Why is this not true $\lim_{n\to \infty}\sqrt[n]{(n!)} = 1$ ? Root Test For $\frac{(n!)^2}{(2n)!}$.

Question

I have to conclude if the following problem is convergent or not using the root test or ratio test for positive series.

$$\frac{(n!)^2}{(2n)!}$$

I've shown it to be convergent using the ratio test, but I've run into a problem when using the root test.
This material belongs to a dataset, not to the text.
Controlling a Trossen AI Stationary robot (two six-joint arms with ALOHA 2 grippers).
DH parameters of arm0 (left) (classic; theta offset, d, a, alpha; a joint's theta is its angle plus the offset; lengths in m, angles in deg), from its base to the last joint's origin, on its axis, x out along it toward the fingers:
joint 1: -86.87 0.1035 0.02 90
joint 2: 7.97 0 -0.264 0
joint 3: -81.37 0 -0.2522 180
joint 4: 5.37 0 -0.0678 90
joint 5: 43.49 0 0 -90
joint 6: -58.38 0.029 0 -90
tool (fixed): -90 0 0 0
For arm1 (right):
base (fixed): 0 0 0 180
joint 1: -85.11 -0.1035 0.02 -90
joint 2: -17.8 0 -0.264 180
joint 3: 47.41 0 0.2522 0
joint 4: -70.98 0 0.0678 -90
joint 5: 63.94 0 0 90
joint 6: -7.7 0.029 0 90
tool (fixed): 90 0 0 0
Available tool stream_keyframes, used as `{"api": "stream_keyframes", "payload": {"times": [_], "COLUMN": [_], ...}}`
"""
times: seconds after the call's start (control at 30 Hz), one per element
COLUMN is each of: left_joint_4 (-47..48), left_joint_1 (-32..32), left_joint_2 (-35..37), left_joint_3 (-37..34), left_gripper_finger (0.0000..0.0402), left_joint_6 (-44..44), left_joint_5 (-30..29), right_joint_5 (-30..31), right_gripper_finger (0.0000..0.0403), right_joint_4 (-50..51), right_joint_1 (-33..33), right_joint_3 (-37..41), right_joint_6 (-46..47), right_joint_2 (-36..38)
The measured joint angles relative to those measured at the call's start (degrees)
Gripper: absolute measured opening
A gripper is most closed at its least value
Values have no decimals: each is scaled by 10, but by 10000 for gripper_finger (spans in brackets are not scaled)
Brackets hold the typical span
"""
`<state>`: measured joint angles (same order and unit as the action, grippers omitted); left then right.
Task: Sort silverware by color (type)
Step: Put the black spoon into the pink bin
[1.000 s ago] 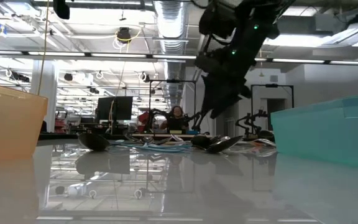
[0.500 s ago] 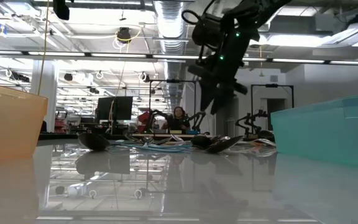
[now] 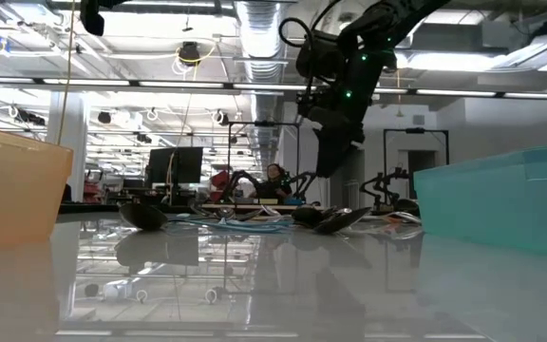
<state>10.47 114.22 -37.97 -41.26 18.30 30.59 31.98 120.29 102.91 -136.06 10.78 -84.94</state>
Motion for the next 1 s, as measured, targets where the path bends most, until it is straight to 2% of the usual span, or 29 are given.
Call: {"api": "stream_keyframes", "payload": {"times": [0.23,0.37,0.7,0.83,1.0], "left_joint_4": [22,28,37,37,37], "left_joint_1": [0,0,0,0,0], "left_joint_2": [0,0,0,0,0], "left_joint_3": [0,0,0,0,0], "left_gripper_finger": [90,90,90,90,90], "left_joint_6": [0,0,0,7,13], "left_joint_5": [0,0,-5,-14,-14], "right_joint_5": [1,22,17,14,3], "right_gripper_finger": [195,195,191,155,60], "right_joint_4": [-18,-15,-1,5,21], "right_joint_1": [-22,-26,-23,-23,-23], "right_joint_3": [1,0,-15,-36,-48], "right_joint_6": [-10,1,18,16,40], "right_joint_2": [-58,-96,-105,-107,-129]}}
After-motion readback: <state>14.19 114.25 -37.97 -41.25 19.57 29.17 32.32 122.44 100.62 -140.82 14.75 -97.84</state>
I've concluded that $\sqrt[n]{(n!)} \to 1$ but Wolfram Alpha claims that $\sqrt[n]{(n!)} \to \infty$.

Here is my work:

I started by reducing the expression:

$$\frac{(n!)^2}{(2n)!} = \frac{(n!)(n!)}{(2n)!}.$$ We have that $$(n!) = (n)(n-1)(n-2)\cdot...\cdot 1 $$ $$(2n)! = (2n)(2n-1)\cdot...\cdot 1 $$ $$ = 2(n)(n-1/2)(n-1)(n-3/2)(n-2)\cdot...\cdot 1 $$ we rearrange this $$ 2(n)(n-1)(n-2)(n-1/2)(n-3/2)\cdot ...\cdot 1 .$$ It should be clear that this "contains" $(n!).$ So now we have:

$$\frac{(n!)(n!)}{(2n)!} = \frac{(n!)}{(2n-1)(2n-3)\cdot ...\cdot 1 }. $$ I now applied the root test to this:

$$\sqrt[n]{\frac{(n!)}{(2n-1)(2-3)\cdot ...\cdot 1}} = {\frac{\sqrt[n]{(n!)}}{\sqrt[n]{(2n-1)(2-3)\cdot ...\cdot 1}}}. $$

I examined $\sqrt[n]{(n)}$:

$$\sqrt[n]{(n)} = e^{(ln(n)\cdot(1/n))}. $$ $e^x$ is continuous so we examine

$$\lim_{n\to \infty}(\frac{ln(n)}{n}) \to \frac{\infty}{\infty}. $$ We use L'hopital: $$\lim_{n\to \infty}(\frac{ln(n)'}{n'}) = \lim_{n\to \infty}(\frac{1/n}{1}) = \lim_{n\to \infty}1/n \to 0.$$

So we have $$\lim_{n\to \infty}\sqrt[n]{(n!)} = e^0 = 1.$$ We will have the same result given $\sqrt[n]{(n-k)}.$

We can now return to $\sqrt[n]{(n!)}$:

$$\sqrt[n]{(n!)} = \sqrt[n]{(n)}\sqrt[n]{(n-1)}\sqrt[n]{(n-2)}*..*1$$

$$\lim_{n\to \infty}\sqrt[n]{(n!)} = 1\cdot1\cdot1\cdot ... \cdot 1 = 1 .$$ I end up concluding the same thing regarding $$\lim_{n\to \infty}\sqrt[n]{{(2n-1)(2-3)\cdot ... \cdot 1}}.$$

I can't figure out why $\sqrt[n]{(n!)} \to \infty,$ according to Wolfram Alpha. Is it because it becomes an indeterminant form of $1^\infty$ ? Or have I simply made a mistake so that it never becomes $1\cdot 1\cdot 1\cdot ... \cdot 1,$ repeating infinitely?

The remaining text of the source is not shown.